What the task requires: What you return must match the data below exactly, minus any pictures.

Start of Data extract

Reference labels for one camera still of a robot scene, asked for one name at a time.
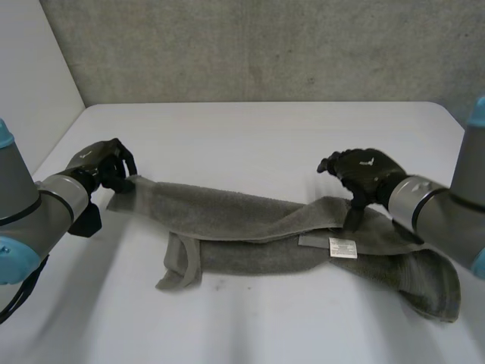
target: light blue joint cap
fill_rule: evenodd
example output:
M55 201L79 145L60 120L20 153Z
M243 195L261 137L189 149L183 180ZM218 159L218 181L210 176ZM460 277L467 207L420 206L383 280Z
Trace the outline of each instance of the light blue joint cap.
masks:
M39 265L40 257L30 247L10 237L0 237L0 284L20 283Z
M468 119L468 125L485 127L485 96L480 97L475 103L470 118Z
M7 124L0 119L0 149L10 146L14 140L14 136L8 131Z
M471 265L471 271L477 277L485 279L485 248L475 258Z

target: black cable
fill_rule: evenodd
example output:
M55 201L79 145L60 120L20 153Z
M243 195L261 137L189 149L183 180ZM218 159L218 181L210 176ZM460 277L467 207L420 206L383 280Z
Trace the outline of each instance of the black cable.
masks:
M40 266L33 271L25 281L23 281L18 292L15 294L14 298L10 303L0 312L0 325L3 324L7 319L14 314L29 298L33 289L36 287L37 281L39 280L40 273L45 267L49 256L40 263Z

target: white wall
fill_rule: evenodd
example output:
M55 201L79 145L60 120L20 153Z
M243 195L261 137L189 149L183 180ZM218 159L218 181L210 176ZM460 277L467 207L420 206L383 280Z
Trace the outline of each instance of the white wall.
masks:
M0 118L30 172L83 109L38 0L0 0Z

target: gray wall
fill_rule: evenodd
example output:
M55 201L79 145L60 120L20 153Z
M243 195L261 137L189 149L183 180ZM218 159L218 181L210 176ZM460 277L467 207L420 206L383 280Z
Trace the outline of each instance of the gray wall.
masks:
M41 0L86 106L485 93L484 0Z

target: towel
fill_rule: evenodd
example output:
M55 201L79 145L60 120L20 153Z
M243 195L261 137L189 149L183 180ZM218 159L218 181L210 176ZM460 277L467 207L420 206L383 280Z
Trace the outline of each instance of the towel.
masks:
M303 205L131 179L136 189L115 194L108 209L150 218L170 231L160 290L199 283L203 271L284 274L329 262L390 287L424 317L458 318L460 283L451 262L398 234L391 220L373 209L365 209L360 228L351 233L342 231L350 207L346 199L328 196ZM358 258L330 257L330 237L355 241Z

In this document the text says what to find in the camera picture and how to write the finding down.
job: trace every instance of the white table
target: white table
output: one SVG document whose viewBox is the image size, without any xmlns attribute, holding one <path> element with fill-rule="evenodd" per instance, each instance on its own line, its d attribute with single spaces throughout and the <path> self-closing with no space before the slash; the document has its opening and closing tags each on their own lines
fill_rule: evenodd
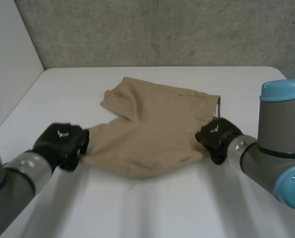
<svg viewBox="0 0 295 238">
<path fill-rule="evenodd" d="M 127 67 L 46 70 L 0 127 L 4 162 L 55 121 L 90 127 L 115 115 L 99 103 L 123 76 L 222 97 L 222 116 L 257 136 L 262 83 L 271 67 Z M 3 238 L 295 238 L 295 210 L 226 162 L 210 159 L 153 179 L 78 166 L 51 181 Z"/>
</svg>

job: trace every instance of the blue joint cap
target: blue joint cap
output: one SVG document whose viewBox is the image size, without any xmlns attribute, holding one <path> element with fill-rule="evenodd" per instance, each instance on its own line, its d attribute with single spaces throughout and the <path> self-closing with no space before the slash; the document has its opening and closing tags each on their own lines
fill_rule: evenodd
<svg viewBox="0 0 295 238">
<path fill-rule="evenodd" d="M 281 102 L 293 99 L 295 99 L 295 79 L 270 81 L 262 85 L 260 100 L 263 102 Z"/>
<path fill-rule="evenodd" d="M 274 196 L 277 200 L 295 209 L 295 165 L 276 180 Z"/>
</svg>

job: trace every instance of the gray robot arm
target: gray robot arm
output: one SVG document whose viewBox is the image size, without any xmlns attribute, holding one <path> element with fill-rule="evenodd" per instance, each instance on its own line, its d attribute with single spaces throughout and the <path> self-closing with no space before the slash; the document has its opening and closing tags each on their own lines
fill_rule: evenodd
<svg viewBox="0 0 295 238">
<path fill-rule="evenodd" d="M 26 151 L 0 163 L 0 235 L 42 190 L 56 167 L 73 171 L 85 154 L 89 131 L 70 124 L 52 124 Z"/>
<path fill-rule="evenodd" d="M 202 127 L 196 139 L 208 149 L 214 163 L 228 158 L 276 199 L 295 209 L 295 79 L 263 84 L 257 139 L 243 135 L 223 118 Z"/>
</svg>

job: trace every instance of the gray concrete wall
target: gray concrete wall
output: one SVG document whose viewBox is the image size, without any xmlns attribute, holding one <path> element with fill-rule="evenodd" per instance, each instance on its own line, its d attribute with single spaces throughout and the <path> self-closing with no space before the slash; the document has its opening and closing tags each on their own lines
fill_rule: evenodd
<svg viewBox="0 0 295 238">
<path fill-rule="evenodd" d="M 45 69 L 266 65 L 295 77 L 295 0 L 15 0 Z"/>
</svg>

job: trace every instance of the beige garment
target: beige garment
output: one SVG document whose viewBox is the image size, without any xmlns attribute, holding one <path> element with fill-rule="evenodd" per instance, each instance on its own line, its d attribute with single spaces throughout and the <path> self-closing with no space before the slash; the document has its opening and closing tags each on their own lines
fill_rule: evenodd
<svg viewBox="0 0 295 238">
<path fill-rule="evenodd" d="M 218 99 L 124 78 L 101 102 L 119 117 L 89 129 L 82 163 L 129 177 L 151 177 L 200 160 L 208 153 L 195 134 L 212 119 Z"/>
</svg>

End of Data extract

Response area:
Reference labels for one camera still of a robot scene, asked for one name at a time.
target: light blue joint cap
fill_rule: evenodd
example output:
M55 201L79 145L60 120L20 153Z
M243 195L261 137L189 149L183 180ZM218 159L218 181L210 176ZM460 277L467 207L420 206L383 280Z
Trace the outline of each instance of the light blue joint cap.
masks:
M39 265L40 257L30 247L10 237L0 237L0 284L20 283Z
M468 119L468 125L485 127L485 96L480 97L475 103L470 118Z
M7 124L0 119L0 149L10 146L14 140L14 136L8 131Z
M471 265L471 271L477 277L485 279L485 248L475 258Z

target: black cable
fill_rule: evenodd
example output:
M55 201L79 145L60 120L20 153Z
M243 195L261 137L189 149L183 180ZM218 159L218 181L210 176ZM460 277L467 207L420 206L383 280Z
Trace the outline of each instance of the black cable.
masks:
M40 266L33 271L25 281L23 281L18 292L15 294L14 298L10 303L0 312L0 325L3 324L7 319L14 314L29 298L33 289L36 287L37 281L39 280L40 273L45 267L49 256L40 263Z

target: white wall
fill_rule: evenodd
example output:
M55 201L79 145L60 120L20 153Z
M243 195L261 137L189 149L183 180ZM218 159L218 181L210 176ZM460 277L467 207L420 206L383 280Z
Trace the outline of each instance of the white wall.
masks:
M0 118L30 172L83 109L38 0L0 0Z

target: gray wall
fill_rule: evenodd
example output:
M55 201L79 145L60 120L20 153Z
M243 195L261 137L189 149L183 180ZM218 159L218 181L210 176ZM460 277L467 207L420 206L383 280Z
Trace the outline of each instance of the gray wall.
masks:
M41 0L86 106L485 93L484 0Z

target: towel
fill_rule: evenodd
example output:
M55 201L79 145L60 120L20 153Z
M243 195L261 137L189 149L183 180ZM218 159L218 181L210 176ZM460 277L467 207L420 206L383 280Z
Trace the outline of each instance of the towel.
masks:
M303 205L131 179L136 189L115 194L108 209L150 218L170 231L160 290L199 283L203 271L284 274L329 262L390 287L424 317L458 318L460 283L451 262L398 234L391 220L373 209L365 209L360 228L351 233L342 231L350 207L346 199L328 196ZM358 258L330 257L330 237L355 241Z

In this document the text says what to find in the camera picture and how to write the finding down.
job: trace every instance of the white table
target: white table
output: one SVG document whose viewBox is the image size, without any xmlns attribute, holding one <path> element with fill-rule="evenodd" per instance, each instance on its own line, its d attribute with single spaces throughout and the <path> self-closing with no space before the slash; the document has its opening and closing tags each on their own lines
fill_rule: evenodd
<svg viewBox="0 0 295 238">
<path fill-rule="evenodd" d="M 127 67 L 46 70 L 0 127 L 4 162 L 55 121 L 90 127 L 115 115 L 99 103 L 123 76 L 222 97 L 222 116 L 257 136 L 262 83 L 271 67 Z M 3 238 L 295 238 L 295 210 L 226 162 L 210 159 L 153 179 L 78 166 L 51 181 Z"/>
</svg>

job: trace every instance of the blue joint cap
target: blue joint cap
output: one SVG document whose viewBox is the image size, without any xmlns attribute, holding one <path> element with fill-rule="evenodd" per instance, each instance on its own line, its d attribute with single spaces throughout and the <path> self-closing with no space before the slash; the document has its opening and closing tags each on their own lines
fill_rule: evenodd
<svg viewBox="0 0 295 238">
<path fill-rule="evenodd" d="M 281 102 L 293 99 L 295 99 L 295 79 L 270 81 L 262 85 L 260 100 L 263 102 Z"/>
<path fill-rule="evenodd" d="M 274 196 L 277 200 L 295 209 L 295 165 L 276 180 Z"/>
</svg>

job: trace every instance of the gray robot arm
target: gray robot arm
output: one SVG document whose viewBox is the image size, without any xmlns attribute, holding one <path> element with fill-rule="evenodd" per instance, each instance on its own line, its d attribute with single spaces throughout and the <path> self-closing with no space before the slash; the document has its opening and closing tags each on their own lines
fill_rule: evenodd
<svg viewBox="0 0 295 238">
<path fill-rule="evenodd" d="M 26 151 L 0 163 L 0 235 L 42 190 L 56 167 L 73 171 L 85 154 L 89 131 L 70 124 L 52 124 Z"/>
<path fill-rule="evenodd" d="M 202 127 L 196 139 L 208 149 L 214 163 L 228 158 L 276 199 L 295 209 L 295 79 L 263 84 L 257 139 L 243 135 L 223 118 Z"/>
</svg>

job: trace every instance of the gray concrete wall
target: gray concrete wall
output: one SVG document whose viewBox is the image size, without any xmlns attribute, holding one <path> element with fill-rule="evenodd" per instance, each instance on its own line, its d attribute with single spaces throughout and the <path> self-closing with no space before the slash; the document has its opening and closing tags each on their own lines
fill_rule: evenodd
<svg viewBox="0 0 295 238">
<path fill-rule="evenodd" d="M 45 69 L 266 65 L 295 77 L 295 0 L 15 0 Z"/>
</svg>

job: trace every instance of the beige garment
target: beige garment
output: one SVG document whose viewBox is the image size, without any xmlns attribute, holding one <path> element with fill-rule="evenodd" per instance, each instance on its own line, its d attribute with single spaces throughout and the <path> self-closing with no space before the slash; the document has its opening and closing tags each on their own lines
fill_rule: evenodd
<svg viewBox="0 0 295 238">
<path fill-rule="evenodd" d="M 218 99 L 124 78 L 101 102 L 119 117 L 89 129 L 82 163 L 129 177 L 151 177 L 200 160 L 208 153 L 195 134 L 212 119 Z"/>
</svg>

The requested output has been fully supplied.